Is that the transmission box? It looks like something is either leaking on it or its coming out from the seals? But it also appears wet around the engine block too.







cornflakes2

Original Poster:

230 posts

78 months

Tuesday 16th July 2019
quotequote all
Thanks for that list!

Yes, I really would love to do all of this if I had the time and tools to do something as simple as cleaning the engine (to be able to
find leaks better).

I think considering this car was only a grand, doing all these replacements will cost me the value or more than the value of the car itself...even if the fix is pretty simple, just trying to find it might cost me more than its worth.
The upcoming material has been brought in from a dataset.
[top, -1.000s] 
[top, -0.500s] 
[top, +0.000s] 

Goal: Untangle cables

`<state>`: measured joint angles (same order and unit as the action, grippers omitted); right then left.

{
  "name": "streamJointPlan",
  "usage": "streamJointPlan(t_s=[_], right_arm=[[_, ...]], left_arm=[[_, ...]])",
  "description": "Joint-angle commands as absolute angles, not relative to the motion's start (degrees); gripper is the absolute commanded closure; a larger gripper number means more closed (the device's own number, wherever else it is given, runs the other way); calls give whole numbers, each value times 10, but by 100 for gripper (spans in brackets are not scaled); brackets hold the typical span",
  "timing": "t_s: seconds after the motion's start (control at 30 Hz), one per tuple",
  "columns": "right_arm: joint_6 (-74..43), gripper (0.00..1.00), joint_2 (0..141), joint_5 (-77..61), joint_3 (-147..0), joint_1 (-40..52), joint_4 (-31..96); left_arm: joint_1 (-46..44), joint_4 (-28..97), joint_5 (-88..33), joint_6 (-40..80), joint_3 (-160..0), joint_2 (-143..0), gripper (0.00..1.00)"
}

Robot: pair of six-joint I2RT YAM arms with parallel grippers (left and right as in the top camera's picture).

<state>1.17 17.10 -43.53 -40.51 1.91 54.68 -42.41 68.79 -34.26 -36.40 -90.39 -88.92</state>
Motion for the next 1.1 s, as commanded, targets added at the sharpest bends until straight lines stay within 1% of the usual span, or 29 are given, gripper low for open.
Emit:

I wish future cars would simply have a full diagnostic system that you can plug and basically find ANYTHING that is wrong with the car, literally an examination that could be done in 2 minutes just to find the problems. With these older cars, just to FIND the problem costs more money than to actually fix it. I could replace all those parts you mentioned (I already knew most of that beforehand) but I figured, if there was a way to just find out exactly what was the problem and I could fix it, then it might be worth just fixing it and keeping the car.

Based on the photos, I was thinking another thing. It looks like oil might have gone into the spark plugs. I read that it is a reason why cars don't start sometimes or have difficulty starting because of wet oil spark plugs.

Since it had a hard time starting this morning...maybe it was damp and wet...but having sat for the entire day (really hot today) and then I tried it when I got home from work, it turned on just fine and ran just fine. Maybe it dried up during those 8 hours in the heat?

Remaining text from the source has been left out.